- EXERCISE INSTRUCTIONS -
Please return the lines of the data that contain "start".

BEGIN DATASET EXCERPT

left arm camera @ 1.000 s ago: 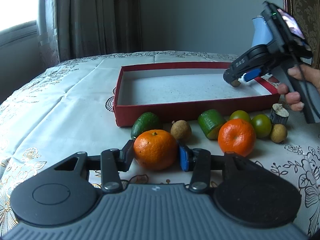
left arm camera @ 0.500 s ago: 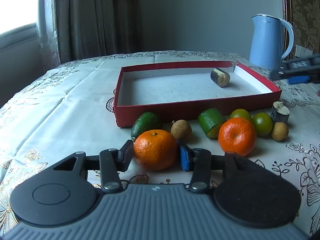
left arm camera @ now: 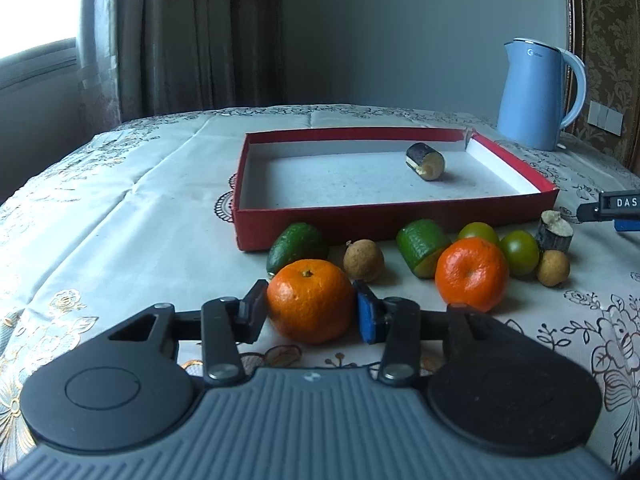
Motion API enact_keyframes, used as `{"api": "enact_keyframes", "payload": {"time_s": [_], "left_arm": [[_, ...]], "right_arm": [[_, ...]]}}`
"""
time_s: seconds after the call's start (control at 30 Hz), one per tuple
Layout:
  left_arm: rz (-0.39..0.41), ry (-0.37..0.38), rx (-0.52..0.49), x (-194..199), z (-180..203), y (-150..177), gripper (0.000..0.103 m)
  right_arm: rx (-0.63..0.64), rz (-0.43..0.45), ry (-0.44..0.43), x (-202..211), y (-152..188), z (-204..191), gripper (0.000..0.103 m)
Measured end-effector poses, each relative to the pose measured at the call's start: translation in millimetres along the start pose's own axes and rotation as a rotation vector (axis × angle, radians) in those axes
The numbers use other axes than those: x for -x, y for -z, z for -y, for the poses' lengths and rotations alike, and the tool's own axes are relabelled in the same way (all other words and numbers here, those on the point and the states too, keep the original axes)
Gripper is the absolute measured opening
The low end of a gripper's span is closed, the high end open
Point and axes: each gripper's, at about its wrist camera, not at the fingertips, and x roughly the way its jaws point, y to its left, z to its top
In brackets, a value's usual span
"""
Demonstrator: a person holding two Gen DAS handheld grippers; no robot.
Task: Organize fruits
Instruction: 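Close the left gripper on the orange mandarin while the right gripper withdraws, then carry the mandarin into the red box with the left gripper and release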
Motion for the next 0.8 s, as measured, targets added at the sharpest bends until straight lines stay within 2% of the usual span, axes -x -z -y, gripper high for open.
{"api": "enact_keyframes", "payload": {"time_s": [0.1,0.2,0.47,0.63,0.8], "left_arm": [[0.005,0.001,0.012,2,-1,1,0.041],[0.005,-0.007,0.016,4,-1,2,0.041],[0.016,0.002,0.011,15,-1,-6,0.041],[0.052,0.013,0.021,24,-4,-23,0.041],[0.082,0.006,0.015,16,-3,-46,0.041]], "right_arm": [[-0.016,-0.026,-0.003,-6,0,3,0.078],[-0.015,-0.025,0.0,-6,2,3,0.083],[0.019,-0.031,0.012,-6,3,-3,0.084],[0.027,-0.035,0.015,-6,3,-4,0.086],[0.033,-0.038,0.017,-7,3,-5,0.086]]}}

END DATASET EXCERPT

- RESULT FOR THIS TASK -
time_s: seconds after the call's start (control at 30 Hz), one per tuple
Measured end-effector poses, each relative to the pose measured at the call's start: translation in millimetres along the start pose's own axes and rotation as a rotation vector (axis × angle, radians) in those axes

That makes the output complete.